◆ **Task description**: Word for word, copy out every line of the records, omitting each picture.

━━ Dataset extract ━━

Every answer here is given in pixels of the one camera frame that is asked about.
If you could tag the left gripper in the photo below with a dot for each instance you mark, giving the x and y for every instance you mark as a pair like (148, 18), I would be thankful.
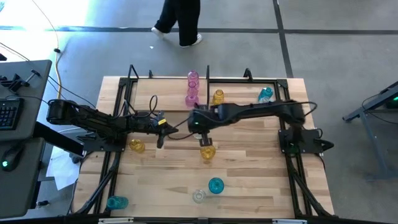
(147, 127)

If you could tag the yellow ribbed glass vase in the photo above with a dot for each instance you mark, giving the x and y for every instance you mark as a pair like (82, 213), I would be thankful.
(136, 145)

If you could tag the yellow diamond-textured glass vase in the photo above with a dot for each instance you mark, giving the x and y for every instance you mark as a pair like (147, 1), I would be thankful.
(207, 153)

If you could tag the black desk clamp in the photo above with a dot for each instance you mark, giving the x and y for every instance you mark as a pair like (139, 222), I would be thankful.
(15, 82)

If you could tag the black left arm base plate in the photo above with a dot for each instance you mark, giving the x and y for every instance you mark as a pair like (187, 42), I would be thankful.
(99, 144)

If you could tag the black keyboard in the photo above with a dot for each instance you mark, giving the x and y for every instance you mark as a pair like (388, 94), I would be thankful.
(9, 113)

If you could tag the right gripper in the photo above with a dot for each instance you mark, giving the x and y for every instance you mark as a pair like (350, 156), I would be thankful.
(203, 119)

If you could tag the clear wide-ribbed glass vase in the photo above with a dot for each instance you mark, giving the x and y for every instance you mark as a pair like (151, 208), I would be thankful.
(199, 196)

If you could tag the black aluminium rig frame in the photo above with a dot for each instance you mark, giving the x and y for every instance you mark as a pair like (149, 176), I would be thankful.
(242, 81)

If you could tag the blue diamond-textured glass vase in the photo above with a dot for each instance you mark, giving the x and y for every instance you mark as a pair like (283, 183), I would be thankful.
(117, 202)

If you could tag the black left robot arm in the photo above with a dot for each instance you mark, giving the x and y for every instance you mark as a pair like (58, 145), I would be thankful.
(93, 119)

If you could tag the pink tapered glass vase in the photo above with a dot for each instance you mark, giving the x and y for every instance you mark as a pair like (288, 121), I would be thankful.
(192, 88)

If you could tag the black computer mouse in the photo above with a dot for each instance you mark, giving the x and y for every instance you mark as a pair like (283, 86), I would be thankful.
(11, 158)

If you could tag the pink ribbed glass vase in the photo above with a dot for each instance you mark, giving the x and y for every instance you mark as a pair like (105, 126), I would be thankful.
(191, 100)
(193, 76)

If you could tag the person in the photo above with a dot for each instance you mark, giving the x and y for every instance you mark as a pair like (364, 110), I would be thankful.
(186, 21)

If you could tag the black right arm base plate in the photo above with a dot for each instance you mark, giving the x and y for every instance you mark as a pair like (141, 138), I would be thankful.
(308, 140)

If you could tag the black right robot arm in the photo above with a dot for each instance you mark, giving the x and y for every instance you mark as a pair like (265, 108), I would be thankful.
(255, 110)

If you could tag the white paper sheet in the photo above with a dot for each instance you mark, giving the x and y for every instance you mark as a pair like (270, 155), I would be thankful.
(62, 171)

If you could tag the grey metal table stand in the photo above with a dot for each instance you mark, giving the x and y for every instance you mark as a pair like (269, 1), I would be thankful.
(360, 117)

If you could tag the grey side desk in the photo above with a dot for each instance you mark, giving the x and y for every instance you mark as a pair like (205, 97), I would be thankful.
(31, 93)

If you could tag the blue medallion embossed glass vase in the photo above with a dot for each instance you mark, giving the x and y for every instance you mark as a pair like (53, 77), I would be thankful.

━━━

◆ **Exercise answer**:
Every answer here is given in pixels of the one camera frame that is asked about.
If you could tag the left gripper in the photo below with a dot for each instance you mark, giving the x and y for every instance you mark as a pair like (148, 18), I would be thankful.
(147, 127)

If you could tag the yellow ribbed glass vase in the photo above with a dot for each instance you mark, giving the x and y for every instance you mark as a pair like (82, 213), I would be thankful.
(136, 145)

If you could tag the yellow diamond-textured glass vase in the photo above with a dot for each instance you mark, giving the x and y for every instance you mark as a pair like (147, 1), I would be thankful.
(207, 153)

If you could tag the black desk clamp in the photo above with a dot for each instance you mark, giving the x and y for every instance you mark as a pair like (139, 222), I would be thankful.
(15, 82)

If you could tag the black left arm base plate in the photo above with a dot for each instance you mark, giving the x and y for every instance you mark as a pair like (187, 42), I would be thankful.
(99, 144)

If you could tag the black keyboard in the photo above with a dot for each instance you mark, giving the x and y for every instance you mark as a pair like (388, 94), I would be thankful.
(9, 113)

If you could tag the right gripper in the photo above with a dot for each instance you mark, giving the x and y for every instance you mark as a pair like (350, 156), I would be thankful.
(203, 119)

If you could tag the clear wide-ribbed glass vase in the photo above with a dot for each instance you mark, giving the x and y for every instance you mark as a pair like (151, 208), I would be thankful.
(199, 196)

If you could tag the black aluminium rig frame in the photo above with a dot for each instance you mark, giving the x and y for every instance you mark as a pair like (149, 176), I would be thankful.
(242, 81)

If you could tag the blue diamond-textured glass vase in the photo above with a dot for each instance you mark, giving the x and y for every instance you mark as a pair like (283, 183), I would be thankful.
(117, 202)

If you could tag the black left robot arm in the photo above with a dot for each instance you mark, giving the x and y for every instance you mark as a pair like (58, 145), I would be thankful.
(93, 119)

If you could tag the pink tapered glass vase in the photo above with a dot for each instance you mark, giving the x and y for every instance you mark as a pair like (288, 121), I would be thankful.
(192, 88)

If you could tag the black computer mouse in the photo above with a dot for each instance you mark, giving the x and y for every instance you mark as a pair like (283, 86), I would be thankful.
(11, 158)

If you could tag the pink ribbed glass vase in the photo above with a dot for each instance you mark, giving the x and y for every instance you mark as a pair like (105, 126), I would be thankful.
(191, 100)
(193, 76)

If you could tag the person in the photo above with a dot for each instance you mark, giving the x and y for every instance you mark as a pair like (364, 110), I would be thankful.
(186, 21)

If you could tag the black right arm base plate in the photo above with a dot for each instance you mark, giving the x and y for every instance you mark as a pair like (141, 138), I would be thankful.
(308, 140)

If you could tag the black right robot arm in the photo above with a dot for each instance you mark, giving the x and y for every instance you mark as a pair like (265, 108), I would be thankful.
(255, 110)

If you could tag the white paper sheet in the photo above with a dot for each instance you mark, giving the x and y for every instance you mark as a pair like (270, 155), I would be thankful.
(62, 171)

If you could tag the grey metal table stand in the photo above with a dot for each instance you mark, giving the x and y for every instance you mark as a pair like (269, 1), I would be thankful.
(360, 117)

If you could tag the grey side desk in the photo above with a dot for each instance you mark, giving the x and y for every instance you mark as a pair like (205, 97), I would be thankful.
(31, 93)

If you could tag the blue medallion embossed glass vase in the photo above with a dot for each instance you mark, giving the x and y for every instance you mark as a pair like (53, 77), I would be thankful.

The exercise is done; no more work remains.